- [WHAT IS NEEDED]:
Your answer is the lines below, exactly, from the one that contains "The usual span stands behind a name" through the one that contains "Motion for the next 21", both included.

(Records from a dataset)

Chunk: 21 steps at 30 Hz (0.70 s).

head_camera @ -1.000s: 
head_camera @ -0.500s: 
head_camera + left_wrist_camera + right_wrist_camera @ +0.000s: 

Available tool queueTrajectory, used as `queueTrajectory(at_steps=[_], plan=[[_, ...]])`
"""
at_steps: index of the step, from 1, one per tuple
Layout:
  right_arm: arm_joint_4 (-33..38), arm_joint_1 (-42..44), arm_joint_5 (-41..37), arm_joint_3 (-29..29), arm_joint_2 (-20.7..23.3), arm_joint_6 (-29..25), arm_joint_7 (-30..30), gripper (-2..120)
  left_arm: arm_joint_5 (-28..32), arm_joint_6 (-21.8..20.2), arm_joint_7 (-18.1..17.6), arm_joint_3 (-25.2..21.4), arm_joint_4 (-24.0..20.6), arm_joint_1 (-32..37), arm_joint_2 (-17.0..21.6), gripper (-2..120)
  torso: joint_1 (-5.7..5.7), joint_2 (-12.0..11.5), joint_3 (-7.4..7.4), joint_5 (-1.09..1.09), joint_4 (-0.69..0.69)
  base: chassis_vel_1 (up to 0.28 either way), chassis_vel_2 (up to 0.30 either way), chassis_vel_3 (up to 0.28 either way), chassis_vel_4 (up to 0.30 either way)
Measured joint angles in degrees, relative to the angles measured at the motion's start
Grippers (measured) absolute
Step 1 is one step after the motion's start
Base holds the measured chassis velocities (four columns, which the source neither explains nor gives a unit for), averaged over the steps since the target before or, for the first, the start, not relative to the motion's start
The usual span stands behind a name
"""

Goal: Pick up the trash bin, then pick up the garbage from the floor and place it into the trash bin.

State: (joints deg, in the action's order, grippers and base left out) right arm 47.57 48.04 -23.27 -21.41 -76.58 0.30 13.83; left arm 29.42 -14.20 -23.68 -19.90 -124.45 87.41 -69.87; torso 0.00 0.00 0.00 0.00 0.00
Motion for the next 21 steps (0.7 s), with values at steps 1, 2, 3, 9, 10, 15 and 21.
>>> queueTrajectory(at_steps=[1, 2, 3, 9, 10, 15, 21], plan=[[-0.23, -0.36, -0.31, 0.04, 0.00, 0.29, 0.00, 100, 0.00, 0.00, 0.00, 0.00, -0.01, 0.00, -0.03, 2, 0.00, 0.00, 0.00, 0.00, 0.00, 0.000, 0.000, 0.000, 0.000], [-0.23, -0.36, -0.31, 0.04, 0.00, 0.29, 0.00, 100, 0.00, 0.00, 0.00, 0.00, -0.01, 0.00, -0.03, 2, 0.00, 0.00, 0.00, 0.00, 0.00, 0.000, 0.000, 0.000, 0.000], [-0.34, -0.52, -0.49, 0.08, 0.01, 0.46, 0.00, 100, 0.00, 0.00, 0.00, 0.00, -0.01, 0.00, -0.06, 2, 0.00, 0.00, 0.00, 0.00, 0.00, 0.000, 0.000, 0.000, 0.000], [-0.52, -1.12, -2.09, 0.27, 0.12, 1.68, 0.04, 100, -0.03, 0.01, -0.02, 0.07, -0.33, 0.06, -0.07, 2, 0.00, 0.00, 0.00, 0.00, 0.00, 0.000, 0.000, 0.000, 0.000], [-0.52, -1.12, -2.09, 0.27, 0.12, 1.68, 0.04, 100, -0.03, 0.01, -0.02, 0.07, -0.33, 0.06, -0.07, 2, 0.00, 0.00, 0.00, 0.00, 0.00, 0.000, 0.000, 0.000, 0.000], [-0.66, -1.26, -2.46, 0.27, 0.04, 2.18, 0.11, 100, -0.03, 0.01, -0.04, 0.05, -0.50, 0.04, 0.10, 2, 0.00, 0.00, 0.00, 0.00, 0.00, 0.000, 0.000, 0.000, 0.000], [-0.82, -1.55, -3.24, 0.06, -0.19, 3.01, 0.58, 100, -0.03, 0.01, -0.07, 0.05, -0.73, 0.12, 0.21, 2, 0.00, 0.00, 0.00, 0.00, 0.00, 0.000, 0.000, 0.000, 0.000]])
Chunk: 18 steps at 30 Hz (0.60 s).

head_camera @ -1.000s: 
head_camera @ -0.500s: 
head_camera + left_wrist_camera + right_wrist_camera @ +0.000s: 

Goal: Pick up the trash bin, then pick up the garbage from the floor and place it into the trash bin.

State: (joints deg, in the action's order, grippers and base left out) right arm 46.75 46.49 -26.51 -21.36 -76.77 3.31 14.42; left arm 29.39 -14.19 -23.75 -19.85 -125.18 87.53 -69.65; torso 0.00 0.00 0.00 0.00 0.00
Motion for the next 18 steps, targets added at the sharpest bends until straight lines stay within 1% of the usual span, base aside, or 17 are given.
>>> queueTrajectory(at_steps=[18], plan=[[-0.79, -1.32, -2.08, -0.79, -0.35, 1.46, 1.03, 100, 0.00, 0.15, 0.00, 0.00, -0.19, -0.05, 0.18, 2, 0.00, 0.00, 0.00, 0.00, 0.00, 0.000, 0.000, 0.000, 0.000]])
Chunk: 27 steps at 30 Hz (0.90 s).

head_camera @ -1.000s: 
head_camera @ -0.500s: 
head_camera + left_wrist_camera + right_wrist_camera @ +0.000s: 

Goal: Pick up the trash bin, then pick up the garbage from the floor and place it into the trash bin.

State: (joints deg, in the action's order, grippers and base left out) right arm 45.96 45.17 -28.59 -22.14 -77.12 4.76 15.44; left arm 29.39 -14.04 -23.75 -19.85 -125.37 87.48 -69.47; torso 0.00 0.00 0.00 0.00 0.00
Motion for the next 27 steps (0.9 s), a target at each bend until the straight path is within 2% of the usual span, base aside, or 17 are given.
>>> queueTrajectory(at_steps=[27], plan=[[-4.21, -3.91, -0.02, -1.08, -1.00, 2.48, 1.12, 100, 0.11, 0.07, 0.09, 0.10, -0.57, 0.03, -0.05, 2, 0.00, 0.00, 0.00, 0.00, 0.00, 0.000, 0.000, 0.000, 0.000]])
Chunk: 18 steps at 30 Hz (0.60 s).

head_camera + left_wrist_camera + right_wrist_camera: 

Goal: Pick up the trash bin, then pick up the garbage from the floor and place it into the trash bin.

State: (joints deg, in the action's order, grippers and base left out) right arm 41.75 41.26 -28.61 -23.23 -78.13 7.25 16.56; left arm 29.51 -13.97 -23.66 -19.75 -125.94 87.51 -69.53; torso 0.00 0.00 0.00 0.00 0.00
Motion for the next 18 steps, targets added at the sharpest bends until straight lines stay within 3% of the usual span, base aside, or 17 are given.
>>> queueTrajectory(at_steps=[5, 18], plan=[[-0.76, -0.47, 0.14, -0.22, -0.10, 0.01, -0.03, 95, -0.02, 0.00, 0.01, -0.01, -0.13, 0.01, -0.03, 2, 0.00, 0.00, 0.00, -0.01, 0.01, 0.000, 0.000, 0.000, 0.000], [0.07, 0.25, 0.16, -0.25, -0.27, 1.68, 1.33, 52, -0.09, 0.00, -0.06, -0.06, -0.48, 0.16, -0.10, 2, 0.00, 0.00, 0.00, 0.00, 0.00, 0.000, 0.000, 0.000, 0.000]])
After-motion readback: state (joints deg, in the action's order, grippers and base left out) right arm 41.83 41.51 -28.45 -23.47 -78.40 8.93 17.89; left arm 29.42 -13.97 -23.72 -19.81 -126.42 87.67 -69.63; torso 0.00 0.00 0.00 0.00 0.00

- [RESULT FOR THIS TASK]:
The usual span stands behind a name
"""

Goal: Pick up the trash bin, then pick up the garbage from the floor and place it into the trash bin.

State: (joints deg, in the action's order, grippers and base left out) right arm 47.57 48.04 -23.27 -21.41 -76.58 0.30 13.83; left arm 29.42 -14.20 -23.68 -19.90 -124.45 87.41 -69.87; torso 0.00 0.00 0.00 0.00 0.00
Motion for the next 21 steps (0.7 s), with values at steps 1, 2, 3, 9, 10, 15 and 21.

No more work is required for the exercise.